Possible interventions in adult patients with NBPP are limited and have not been well described. The findings in this study indicate that there is a need for interventions in adulthood. Rehabilitation programs or information provision programs are needed for adolescent and adult patients to enable them to cope better with their disability. These programs could, for example, focus on patient education (especially in the work and education domain), vocational rehabilitation, psychosocial wellbeing, improving ergonomics and pain reduction.

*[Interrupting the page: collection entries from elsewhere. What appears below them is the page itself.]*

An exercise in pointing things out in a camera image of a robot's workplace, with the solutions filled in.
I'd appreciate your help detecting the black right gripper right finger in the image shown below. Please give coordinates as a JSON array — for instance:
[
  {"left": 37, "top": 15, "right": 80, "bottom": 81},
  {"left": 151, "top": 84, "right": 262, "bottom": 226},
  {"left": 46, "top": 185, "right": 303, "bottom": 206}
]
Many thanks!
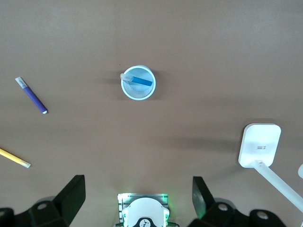
[{"left": 186, "top": 176, "right": 288, "bottom": 227}]

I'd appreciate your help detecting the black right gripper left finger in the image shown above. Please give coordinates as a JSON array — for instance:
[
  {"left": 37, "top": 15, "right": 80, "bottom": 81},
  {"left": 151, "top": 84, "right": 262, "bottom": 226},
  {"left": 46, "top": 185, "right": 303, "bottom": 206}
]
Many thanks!
[{"left": 0, "top": 175, "right": 86, "bottom": 227}]

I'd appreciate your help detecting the blue marker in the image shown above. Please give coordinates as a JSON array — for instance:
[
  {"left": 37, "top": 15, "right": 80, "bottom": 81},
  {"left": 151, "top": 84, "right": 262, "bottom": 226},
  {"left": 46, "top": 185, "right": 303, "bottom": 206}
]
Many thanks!
[{"left": 120, "top": 73, "right": 153, "bottom": 87}]

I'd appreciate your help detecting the yellow marker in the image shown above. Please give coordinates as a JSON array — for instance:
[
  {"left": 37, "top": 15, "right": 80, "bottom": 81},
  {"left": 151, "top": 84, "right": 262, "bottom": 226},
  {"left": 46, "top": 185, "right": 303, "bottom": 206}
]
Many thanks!
[{"left": 0, "top": 148, "right": 32, "bottom": 169}]

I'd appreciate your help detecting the purple marker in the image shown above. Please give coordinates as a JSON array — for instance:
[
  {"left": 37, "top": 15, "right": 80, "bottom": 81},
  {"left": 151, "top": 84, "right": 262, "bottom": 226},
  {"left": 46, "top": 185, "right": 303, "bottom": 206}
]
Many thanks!
[{"left": 15, "top": 77, "right": 48, "bottom": 115}]

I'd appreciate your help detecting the translucent blue cup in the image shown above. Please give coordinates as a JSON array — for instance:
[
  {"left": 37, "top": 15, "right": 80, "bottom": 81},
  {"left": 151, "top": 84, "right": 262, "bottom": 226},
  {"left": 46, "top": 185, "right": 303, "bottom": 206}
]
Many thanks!
[{"left": 120, "top": 64, "right": 157, "bottom": 101}]

The present study had a number of limitations. It had a cross-sectional design with no follow-up, using only self-reported questionnaires. This might lead to overestimation or underestimation of results, as participants might be influenced by unknown factors at the time of completing the questionnaires (e.g., bad mood, stress, etc.). Only 75 of the 204 eligible patients participated in the present study. This number was limited because not all eligible patients could be traced and reached. The number of participants may also have been influenced by the fact that over half of the eligible patients were no longer in follow-up and their last visit could be years ago. The response rate was further reduced as some of the 75 participating patients did not complete all questionnaires (n = 9 for DASH and SF-36, n = 14 for IPA and USER-P), even after several reminders, possibly due to questionnaire burnout. The participating group (n = 75) did not differ significantly from the non-responding group (n = 129) in terms of patient and disease characteristics. Patients seen at our NBPP clinic were referred to us because of a severe lesion, which might lead to confounding by indication. However, we believe the responders, including conservatively treated patients, are sufficiently representative of adolescents and adults seen at NBPP clinics in an academic setting.

As discussed above, the generic participation outcome measures used in the present study were not validated for use in patients with NBPP. However, as shown in a recent review regarding outcome measures in NBPP, no appropriate NBPP-specific participation outcome measures are available [12]. The outcome measures used in our study seem to provide valuable information, and further studies into the validity and reliability of their use in the NBPP population should be undertaken to fill the gap in available outcome measures in this important ICF domain. In addition, future long-term NBPP studies among children and adults should at least include participation outcome measures.

In conclusion, adolescents and adults with NBPP participating in the current study reported restrictions in societal participation, particularly in terms of work and education, and they perceived NBPP as an influence on their choice of education and profession, and on their work performance. These findings are relatively new and reveal a need for optimization of care, follow-up and information, focusing on the participation components of the ICF for adolescents and adult patients with NBPP.

Disclosure statement

The authors report no conflict of interest.